■ How to complete this task:
Find how many lines in the data below mention "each". Give the number only.

Dataset content Block Start

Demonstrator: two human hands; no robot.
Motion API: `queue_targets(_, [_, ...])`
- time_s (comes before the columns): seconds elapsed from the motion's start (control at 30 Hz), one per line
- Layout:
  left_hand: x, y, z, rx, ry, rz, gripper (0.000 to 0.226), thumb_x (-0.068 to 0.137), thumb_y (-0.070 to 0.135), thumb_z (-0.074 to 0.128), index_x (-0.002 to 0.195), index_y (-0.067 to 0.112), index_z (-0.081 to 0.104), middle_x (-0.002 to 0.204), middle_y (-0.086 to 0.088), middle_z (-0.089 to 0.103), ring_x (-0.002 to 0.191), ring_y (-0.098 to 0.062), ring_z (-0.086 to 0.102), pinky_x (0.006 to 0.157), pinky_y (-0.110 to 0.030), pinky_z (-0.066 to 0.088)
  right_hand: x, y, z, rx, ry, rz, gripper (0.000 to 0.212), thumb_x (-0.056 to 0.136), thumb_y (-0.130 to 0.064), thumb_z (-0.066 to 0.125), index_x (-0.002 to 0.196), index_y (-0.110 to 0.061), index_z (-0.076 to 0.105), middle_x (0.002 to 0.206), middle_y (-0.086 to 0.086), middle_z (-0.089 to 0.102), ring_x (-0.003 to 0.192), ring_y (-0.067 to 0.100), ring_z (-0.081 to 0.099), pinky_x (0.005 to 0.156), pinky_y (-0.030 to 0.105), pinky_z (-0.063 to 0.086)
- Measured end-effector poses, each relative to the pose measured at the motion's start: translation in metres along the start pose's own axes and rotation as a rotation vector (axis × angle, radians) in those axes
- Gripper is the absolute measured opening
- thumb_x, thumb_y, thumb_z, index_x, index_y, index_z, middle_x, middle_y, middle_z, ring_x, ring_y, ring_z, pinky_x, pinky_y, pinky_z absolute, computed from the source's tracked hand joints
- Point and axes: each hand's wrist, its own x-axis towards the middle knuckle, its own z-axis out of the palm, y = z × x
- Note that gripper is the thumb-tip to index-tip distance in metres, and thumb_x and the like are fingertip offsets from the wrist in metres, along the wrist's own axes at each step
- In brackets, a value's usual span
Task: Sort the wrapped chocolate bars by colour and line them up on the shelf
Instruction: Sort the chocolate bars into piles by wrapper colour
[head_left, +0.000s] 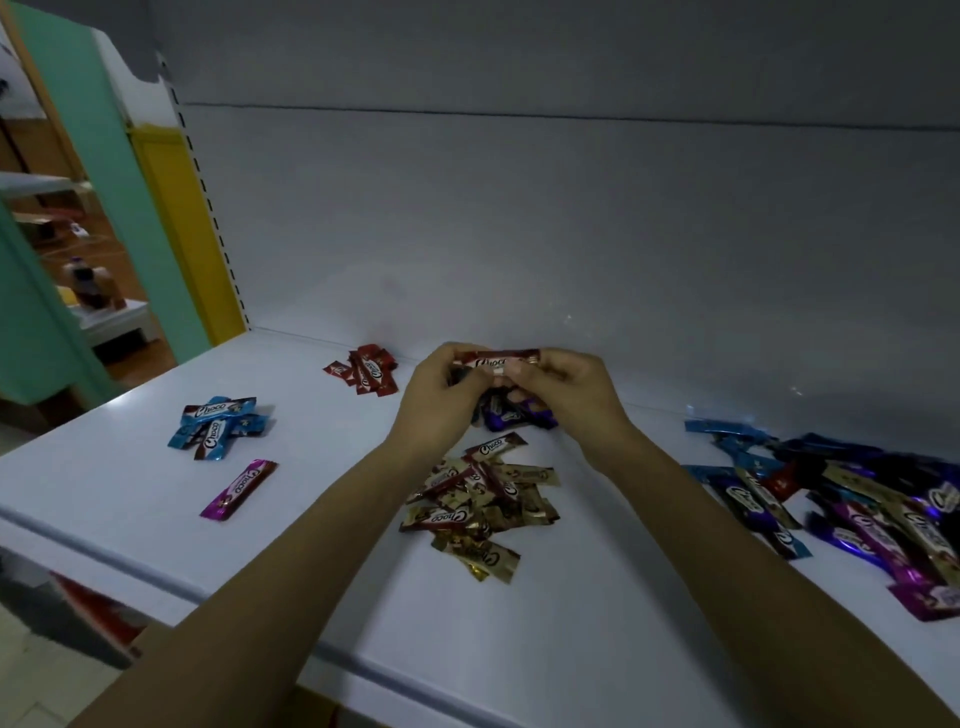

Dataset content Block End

■ Task result:
3